E incluso, estirando la cuerda con la que todos se van a ahorcar menos yo, algunas noches mis amigos parecían encarnar por un segundo a aquellos que nunca existieron: los poetas de Latinoamérica muertos a los cinco o a los diez años, los poetas muertos a los pocos meses de nacer. Era difícil, y además era o parecía inútil, pero algunas noches de luces violáceas yo veía en sus rostros las caritas de los bebés que no crecieron. Yo veía a los angelitos que en Latinoamérica entierran en cajas de zapatos o en pequeños ataúdes de madera pintados de blanco. Y a veces me decía: estos muchachos son la esperanza. Pero otras veces me decía: qué van a ser la esperanza, qué van a ser la espumeante esperanza estos jóvenes borrachines que sólo saben hablar mal de José Emilio, estos jóvenes briagos duchos en el arte de la hospitalidad pero no en el de la poesía.

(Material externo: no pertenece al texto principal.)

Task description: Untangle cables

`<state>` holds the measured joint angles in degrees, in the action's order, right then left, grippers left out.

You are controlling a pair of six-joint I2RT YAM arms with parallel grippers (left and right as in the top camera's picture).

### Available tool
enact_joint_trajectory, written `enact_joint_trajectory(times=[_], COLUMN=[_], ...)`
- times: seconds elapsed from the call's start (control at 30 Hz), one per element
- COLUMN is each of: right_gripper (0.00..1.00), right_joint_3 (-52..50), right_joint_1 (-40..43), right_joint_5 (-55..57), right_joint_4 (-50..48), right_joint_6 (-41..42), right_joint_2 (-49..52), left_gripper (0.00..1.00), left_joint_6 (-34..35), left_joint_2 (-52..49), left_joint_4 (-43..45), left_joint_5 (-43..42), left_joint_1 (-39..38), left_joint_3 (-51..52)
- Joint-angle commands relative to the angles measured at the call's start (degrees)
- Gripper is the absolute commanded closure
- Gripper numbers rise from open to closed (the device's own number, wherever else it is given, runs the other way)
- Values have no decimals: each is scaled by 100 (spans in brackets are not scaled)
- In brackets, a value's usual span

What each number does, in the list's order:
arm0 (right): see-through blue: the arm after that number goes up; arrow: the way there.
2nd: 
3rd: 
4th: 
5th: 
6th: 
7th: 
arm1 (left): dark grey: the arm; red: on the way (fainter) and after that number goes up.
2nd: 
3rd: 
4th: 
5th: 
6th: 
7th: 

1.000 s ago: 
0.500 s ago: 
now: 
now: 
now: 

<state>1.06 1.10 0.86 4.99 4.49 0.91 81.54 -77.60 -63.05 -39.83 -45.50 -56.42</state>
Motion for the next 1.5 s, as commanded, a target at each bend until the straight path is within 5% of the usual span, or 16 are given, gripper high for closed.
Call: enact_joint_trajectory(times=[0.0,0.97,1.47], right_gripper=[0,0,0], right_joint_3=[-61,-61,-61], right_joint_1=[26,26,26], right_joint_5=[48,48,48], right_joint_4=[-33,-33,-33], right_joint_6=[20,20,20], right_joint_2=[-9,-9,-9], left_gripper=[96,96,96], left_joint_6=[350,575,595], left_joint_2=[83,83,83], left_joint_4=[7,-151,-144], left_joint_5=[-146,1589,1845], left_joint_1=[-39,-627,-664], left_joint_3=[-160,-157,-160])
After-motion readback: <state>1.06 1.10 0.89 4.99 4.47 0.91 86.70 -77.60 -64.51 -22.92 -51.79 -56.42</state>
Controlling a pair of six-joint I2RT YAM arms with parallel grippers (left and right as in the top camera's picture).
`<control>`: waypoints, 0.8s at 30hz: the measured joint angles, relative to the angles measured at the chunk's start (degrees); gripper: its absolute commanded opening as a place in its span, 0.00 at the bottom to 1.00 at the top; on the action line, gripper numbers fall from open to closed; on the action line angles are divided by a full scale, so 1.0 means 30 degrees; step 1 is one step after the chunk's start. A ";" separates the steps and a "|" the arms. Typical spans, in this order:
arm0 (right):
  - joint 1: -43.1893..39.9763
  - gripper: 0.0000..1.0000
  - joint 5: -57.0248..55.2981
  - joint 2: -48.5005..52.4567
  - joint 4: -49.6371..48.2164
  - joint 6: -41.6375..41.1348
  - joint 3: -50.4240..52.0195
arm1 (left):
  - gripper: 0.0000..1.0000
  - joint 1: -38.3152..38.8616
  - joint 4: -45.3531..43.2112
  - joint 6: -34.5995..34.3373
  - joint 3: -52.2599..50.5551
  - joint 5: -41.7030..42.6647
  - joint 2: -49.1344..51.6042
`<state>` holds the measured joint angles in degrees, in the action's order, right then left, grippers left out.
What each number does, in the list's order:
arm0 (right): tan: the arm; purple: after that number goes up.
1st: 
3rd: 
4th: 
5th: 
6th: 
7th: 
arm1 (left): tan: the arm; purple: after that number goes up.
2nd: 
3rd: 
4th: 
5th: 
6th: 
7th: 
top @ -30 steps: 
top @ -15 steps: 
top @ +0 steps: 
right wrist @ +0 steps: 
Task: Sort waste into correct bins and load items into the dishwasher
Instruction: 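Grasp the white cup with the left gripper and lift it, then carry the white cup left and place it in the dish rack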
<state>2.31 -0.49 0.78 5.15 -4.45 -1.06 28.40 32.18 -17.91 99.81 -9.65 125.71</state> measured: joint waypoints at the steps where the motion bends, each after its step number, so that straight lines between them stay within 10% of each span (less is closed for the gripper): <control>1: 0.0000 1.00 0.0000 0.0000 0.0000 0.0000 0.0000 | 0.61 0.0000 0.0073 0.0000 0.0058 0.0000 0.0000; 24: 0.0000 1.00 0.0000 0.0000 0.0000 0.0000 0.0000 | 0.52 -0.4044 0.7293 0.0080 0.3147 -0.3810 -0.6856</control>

Y entonces los jóvenes poetas de México se ponían a recitar con sus voces profundas pero irremisiblemente juveniles y los versos que ellos recitaban se iban con el viento por las calles del DF y yo me ponía a llorar y ellos decían Auxilio está borracha, ilusos, mucho alcohol hace falta para que yo me emborrache, decían está llorando porque la dejó fulanito, y yo los dejaba decir lo que quisieran. O me peleaba con ellos. O los insultaba. O me levantaba de mi silla y me iba sin pagar, porque yo nunca o casi nunca pagaba. Yo era la que veía el pasado y las que ven el pasado nunca pagan. También veía el futuro y ésas sí que pagan un precio elevado, en ocasiones el precio es la vida o la cordura, y para mí que en aquellas noches olvidadas yo estaba pagando sin que nadie se diera cuenta las rondas de todos, los que iban a ser poetas y los que nunca serían poetas.